With heart disease, for example, many sufferers fear sex could bring on a heart attack so tend to avoid it.

What’s more, taking certain medications, such as anti-depressants, have been linked to reduced libido which then contributes to sexual avoidance.

There are differences between the genders too, with studies having found that women are more likely to avoid sex than men - up to 40 per cent will do so at some point in their lives. And this divide begins in adolescence.

Reasons for this vary, but some of the more common ones for women are pain, fear of sexual violence, low libido or memories of childhood sex abuse. Some pregnant women also avoid sex because they’re worried about harming the foetus.

Although less common, some men aren’t having sex for their own reasons, including erectile dysfunction, chronic medical conditions and simply lack of opportunity.

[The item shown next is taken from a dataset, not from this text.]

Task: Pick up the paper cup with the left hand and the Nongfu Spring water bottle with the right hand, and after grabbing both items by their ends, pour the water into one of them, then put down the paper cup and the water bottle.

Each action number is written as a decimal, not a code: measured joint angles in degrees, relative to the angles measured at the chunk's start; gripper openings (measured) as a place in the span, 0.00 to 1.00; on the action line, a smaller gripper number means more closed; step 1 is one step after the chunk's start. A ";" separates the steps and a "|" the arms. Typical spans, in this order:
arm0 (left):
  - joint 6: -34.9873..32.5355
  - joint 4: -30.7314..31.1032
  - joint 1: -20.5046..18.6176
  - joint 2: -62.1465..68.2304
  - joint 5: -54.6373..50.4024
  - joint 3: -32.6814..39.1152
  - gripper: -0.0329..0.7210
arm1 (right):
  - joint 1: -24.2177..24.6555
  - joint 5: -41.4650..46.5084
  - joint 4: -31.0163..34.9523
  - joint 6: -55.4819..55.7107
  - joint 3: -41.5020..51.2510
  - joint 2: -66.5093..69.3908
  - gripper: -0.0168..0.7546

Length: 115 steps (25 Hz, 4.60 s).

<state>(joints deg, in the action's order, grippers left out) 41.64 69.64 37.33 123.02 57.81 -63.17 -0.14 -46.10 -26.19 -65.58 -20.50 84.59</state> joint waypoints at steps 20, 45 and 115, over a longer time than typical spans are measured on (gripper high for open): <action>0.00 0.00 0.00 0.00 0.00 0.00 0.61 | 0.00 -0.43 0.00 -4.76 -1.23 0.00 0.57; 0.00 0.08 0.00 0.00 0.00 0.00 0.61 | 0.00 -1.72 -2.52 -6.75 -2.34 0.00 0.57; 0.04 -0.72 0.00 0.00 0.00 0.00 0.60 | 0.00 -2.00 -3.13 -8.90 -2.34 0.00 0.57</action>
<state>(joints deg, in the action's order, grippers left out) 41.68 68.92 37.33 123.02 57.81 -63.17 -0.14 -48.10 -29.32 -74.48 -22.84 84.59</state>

Loneliness can of course, for both genders, lead to sexual frustration, and many people who don’t have a sexual partner turn to porn, which can negatively affect their real sexual performance over time.

Age is a factor too, with many older people believing they’re simply “too old” for sex, although this is not the case for all.

Of course, not having sex isn't a problem if you're happy, but a study last year found that only 64 per cent of Brits are happy with their sex lives - or lack thereof.

In our highly sexualised society, people don’t really talk about the sex they’re not having. But experts believe this shouldn’t be the case. If you have concerns about your health and sex life, talk to your doctor.